Collected data =>
|---|

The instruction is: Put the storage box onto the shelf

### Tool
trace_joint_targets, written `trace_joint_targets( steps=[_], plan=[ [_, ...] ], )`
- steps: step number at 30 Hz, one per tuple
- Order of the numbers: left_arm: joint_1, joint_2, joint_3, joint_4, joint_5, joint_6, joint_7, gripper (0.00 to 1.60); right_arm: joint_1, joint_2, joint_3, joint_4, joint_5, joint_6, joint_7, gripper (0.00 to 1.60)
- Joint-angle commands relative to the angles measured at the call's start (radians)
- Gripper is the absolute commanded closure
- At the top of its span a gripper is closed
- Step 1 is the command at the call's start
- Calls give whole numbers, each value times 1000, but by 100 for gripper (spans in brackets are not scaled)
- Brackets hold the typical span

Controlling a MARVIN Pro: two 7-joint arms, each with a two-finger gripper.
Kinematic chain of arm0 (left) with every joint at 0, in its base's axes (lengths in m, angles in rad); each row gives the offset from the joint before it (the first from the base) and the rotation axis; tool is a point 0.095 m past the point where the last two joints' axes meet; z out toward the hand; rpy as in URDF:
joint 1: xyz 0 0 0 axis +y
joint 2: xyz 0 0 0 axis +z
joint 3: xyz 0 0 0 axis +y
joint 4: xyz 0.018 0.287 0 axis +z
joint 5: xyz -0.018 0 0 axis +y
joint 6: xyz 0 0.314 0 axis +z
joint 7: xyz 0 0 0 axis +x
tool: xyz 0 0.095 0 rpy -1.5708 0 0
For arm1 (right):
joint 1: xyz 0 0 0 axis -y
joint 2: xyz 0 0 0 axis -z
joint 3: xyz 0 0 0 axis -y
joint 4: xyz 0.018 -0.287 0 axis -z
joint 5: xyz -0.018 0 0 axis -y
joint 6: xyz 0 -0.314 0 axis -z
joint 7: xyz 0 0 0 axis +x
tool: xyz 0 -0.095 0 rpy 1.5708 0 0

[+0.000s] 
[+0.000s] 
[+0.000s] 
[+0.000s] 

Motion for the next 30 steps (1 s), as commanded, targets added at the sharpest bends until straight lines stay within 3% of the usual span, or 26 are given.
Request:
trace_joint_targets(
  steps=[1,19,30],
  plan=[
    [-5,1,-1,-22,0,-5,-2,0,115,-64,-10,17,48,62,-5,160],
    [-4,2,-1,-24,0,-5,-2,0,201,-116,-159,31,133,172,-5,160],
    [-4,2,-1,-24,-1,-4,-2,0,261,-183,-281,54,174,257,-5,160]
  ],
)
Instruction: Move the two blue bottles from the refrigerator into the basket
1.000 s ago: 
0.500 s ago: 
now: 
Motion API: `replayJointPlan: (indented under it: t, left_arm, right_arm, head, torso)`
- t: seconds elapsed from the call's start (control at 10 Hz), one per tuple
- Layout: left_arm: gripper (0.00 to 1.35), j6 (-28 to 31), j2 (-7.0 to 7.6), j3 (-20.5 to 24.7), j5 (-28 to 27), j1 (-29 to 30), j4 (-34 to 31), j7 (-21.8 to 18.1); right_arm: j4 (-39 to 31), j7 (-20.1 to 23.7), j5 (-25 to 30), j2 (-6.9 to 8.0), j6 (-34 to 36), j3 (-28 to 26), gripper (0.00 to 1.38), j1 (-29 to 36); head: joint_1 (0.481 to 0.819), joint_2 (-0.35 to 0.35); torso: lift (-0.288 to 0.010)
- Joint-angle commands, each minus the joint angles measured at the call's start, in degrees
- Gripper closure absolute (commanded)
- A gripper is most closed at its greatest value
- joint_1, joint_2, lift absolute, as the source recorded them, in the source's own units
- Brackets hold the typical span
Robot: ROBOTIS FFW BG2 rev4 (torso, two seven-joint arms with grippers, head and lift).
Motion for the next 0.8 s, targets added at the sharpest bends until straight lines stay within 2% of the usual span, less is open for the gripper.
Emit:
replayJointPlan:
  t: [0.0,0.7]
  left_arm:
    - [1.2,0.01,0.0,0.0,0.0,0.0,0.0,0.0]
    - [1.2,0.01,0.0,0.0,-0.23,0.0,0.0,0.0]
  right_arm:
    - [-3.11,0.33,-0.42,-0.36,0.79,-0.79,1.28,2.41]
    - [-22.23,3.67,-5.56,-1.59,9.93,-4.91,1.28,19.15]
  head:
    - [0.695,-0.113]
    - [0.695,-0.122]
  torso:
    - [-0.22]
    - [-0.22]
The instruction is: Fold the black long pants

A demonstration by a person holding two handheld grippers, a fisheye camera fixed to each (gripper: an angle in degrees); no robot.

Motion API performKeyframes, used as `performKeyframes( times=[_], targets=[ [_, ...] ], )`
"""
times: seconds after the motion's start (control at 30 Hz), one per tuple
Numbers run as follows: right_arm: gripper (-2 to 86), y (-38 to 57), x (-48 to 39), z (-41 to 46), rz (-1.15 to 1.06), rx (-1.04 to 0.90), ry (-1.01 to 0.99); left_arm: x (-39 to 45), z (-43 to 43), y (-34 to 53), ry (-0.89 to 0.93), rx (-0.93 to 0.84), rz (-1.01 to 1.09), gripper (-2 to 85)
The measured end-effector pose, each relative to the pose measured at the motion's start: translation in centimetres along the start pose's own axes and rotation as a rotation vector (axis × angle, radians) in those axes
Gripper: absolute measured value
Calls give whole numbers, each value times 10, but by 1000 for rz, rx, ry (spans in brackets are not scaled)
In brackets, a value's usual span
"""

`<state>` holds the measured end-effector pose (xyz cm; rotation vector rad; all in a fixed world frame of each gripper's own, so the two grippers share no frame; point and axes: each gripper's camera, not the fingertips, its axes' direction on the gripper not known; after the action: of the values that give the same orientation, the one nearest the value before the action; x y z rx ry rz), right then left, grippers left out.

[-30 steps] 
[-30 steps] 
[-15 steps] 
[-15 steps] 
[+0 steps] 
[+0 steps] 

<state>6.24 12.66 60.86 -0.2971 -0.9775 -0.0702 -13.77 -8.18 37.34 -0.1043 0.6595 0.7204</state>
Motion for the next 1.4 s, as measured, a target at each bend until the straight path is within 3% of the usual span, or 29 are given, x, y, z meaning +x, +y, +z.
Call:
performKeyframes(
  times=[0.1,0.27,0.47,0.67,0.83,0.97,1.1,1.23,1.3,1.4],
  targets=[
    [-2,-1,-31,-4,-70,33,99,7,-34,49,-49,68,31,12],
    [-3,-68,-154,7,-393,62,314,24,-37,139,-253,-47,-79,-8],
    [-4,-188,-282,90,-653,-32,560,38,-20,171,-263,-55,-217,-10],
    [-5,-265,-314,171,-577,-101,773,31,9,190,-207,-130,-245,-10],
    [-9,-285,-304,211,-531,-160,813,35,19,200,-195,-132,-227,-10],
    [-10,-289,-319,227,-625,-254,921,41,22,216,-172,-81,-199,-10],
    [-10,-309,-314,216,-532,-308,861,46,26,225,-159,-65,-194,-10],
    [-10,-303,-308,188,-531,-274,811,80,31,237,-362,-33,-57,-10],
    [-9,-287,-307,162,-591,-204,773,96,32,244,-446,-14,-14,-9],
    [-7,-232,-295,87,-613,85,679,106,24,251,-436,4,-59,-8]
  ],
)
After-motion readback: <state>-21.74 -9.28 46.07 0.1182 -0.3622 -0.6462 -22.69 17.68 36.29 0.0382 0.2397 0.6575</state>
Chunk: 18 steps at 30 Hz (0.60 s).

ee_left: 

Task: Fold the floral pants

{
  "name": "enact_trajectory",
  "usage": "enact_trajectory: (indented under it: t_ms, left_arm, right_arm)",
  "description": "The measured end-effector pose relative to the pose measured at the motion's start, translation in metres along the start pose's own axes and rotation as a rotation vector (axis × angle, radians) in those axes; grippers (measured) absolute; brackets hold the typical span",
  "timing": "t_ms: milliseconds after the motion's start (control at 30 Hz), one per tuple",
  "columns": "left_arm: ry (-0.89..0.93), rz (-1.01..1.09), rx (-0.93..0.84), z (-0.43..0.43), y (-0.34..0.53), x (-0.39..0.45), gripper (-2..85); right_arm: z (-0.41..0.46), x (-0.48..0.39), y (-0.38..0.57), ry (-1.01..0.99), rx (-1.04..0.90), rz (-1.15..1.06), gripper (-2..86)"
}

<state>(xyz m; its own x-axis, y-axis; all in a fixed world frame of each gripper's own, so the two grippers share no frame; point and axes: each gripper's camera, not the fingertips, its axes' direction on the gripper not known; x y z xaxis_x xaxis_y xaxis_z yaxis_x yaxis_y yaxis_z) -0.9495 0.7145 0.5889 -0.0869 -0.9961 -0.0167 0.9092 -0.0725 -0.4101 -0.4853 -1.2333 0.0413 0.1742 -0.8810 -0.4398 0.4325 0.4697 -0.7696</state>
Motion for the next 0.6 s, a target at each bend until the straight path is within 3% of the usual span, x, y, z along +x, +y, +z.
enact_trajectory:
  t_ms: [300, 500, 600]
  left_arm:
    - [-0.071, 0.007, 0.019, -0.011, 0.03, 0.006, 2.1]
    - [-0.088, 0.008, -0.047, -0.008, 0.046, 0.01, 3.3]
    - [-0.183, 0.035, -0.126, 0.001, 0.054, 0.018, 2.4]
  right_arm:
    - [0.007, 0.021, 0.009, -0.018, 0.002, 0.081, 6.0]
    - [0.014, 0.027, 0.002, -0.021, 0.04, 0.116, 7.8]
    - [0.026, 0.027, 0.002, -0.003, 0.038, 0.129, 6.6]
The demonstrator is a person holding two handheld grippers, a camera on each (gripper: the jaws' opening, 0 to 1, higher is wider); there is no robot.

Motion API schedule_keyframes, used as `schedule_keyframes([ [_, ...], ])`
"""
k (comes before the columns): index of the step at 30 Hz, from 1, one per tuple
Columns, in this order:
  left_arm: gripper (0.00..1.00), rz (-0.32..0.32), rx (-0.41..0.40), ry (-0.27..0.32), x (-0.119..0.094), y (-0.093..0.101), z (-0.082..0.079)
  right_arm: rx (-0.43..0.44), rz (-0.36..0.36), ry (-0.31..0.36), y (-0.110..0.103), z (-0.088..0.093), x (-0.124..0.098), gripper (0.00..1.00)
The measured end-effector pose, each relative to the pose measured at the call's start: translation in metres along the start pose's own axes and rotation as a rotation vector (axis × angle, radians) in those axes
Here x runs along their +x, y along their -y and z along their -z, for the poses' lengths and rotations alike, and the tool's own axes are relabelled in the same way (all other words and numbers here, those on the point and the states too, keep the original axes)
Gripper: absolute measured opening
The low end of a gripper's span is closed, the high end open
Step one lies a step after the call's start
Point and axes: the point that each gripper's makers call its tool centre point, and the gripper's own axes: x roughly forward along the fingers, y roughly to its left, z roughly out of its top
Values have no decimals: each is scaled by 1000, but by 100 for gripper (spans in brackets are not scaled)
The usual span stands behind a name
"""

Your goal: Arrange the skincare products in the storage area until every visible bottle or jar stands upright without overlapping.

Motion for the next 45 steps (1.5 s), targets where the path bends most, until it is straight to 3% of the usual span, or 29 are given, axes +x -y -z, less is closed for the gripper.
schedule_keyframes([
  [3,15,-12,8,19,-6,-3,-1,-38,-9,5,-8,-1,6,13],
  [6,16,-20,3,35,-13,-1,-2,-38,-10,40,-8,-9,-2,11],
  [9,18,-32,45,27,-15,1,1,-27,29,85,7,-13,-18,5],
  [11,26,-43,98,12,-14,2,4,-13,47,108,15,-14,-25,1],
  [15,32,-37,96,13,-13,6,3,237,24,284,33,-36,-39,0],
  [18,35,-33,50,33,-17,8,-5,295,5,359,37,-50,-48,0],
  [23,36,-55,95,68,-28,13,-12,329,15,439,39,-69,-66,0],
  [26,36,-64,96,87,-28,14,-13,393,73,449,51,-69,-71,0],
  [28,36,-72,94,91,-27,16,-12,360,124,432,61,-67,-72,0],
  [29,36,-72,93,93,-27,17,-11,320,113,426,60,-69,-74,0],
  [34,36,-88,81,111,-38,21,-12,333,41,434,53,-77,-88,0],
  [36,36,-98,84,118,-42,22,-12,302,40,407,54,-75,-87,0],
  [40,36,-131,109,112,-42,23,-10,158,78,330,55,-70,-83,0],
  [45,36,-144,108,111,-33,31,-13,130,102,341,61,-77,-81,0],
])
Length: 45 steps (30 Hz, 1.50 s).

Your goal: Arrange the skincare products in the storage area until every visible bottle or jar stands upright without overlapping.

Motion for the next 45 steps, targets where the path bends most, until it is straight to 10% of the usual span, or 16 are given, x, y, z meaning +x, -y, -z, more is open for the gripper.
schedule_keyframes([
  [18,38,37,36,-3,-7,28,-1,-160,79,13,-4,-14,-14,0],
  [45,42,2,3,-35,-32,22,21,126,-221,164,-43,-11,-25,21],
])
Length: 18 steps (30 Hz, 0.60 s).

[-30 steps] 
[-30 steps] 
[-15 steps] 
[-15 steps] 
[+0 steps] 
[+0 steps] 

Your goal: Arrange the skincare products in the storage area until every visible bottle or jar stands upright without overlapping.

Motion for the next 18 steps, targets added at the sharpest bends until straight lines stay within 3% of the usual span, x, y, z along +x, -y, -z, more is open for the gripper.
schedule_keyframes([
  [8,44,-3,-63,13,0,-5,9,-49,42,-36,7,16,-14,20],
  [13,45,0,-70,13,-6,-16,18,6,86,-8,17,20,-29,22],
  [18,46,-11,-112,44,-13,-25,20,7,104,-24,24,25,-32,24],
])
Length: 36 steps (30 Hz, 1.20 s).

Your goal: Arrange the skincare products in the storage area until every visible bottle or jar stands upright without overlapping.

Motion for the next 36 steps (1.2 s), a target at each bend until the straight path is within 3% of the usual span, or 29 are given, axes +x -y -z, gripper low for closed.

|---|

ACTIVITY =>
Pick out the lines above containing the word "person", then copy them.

WRITTEN SOLUTION =>
A demonstration by a person holding two handheld grippers, a fisheye camera fixed to each (gripper: an angle in degrees); no robot.
The demonstrator is a person holding two handheld grippers, a camera on each (gripper: the jaws' opening, 0 to 1, higher is wider); there is no robot.

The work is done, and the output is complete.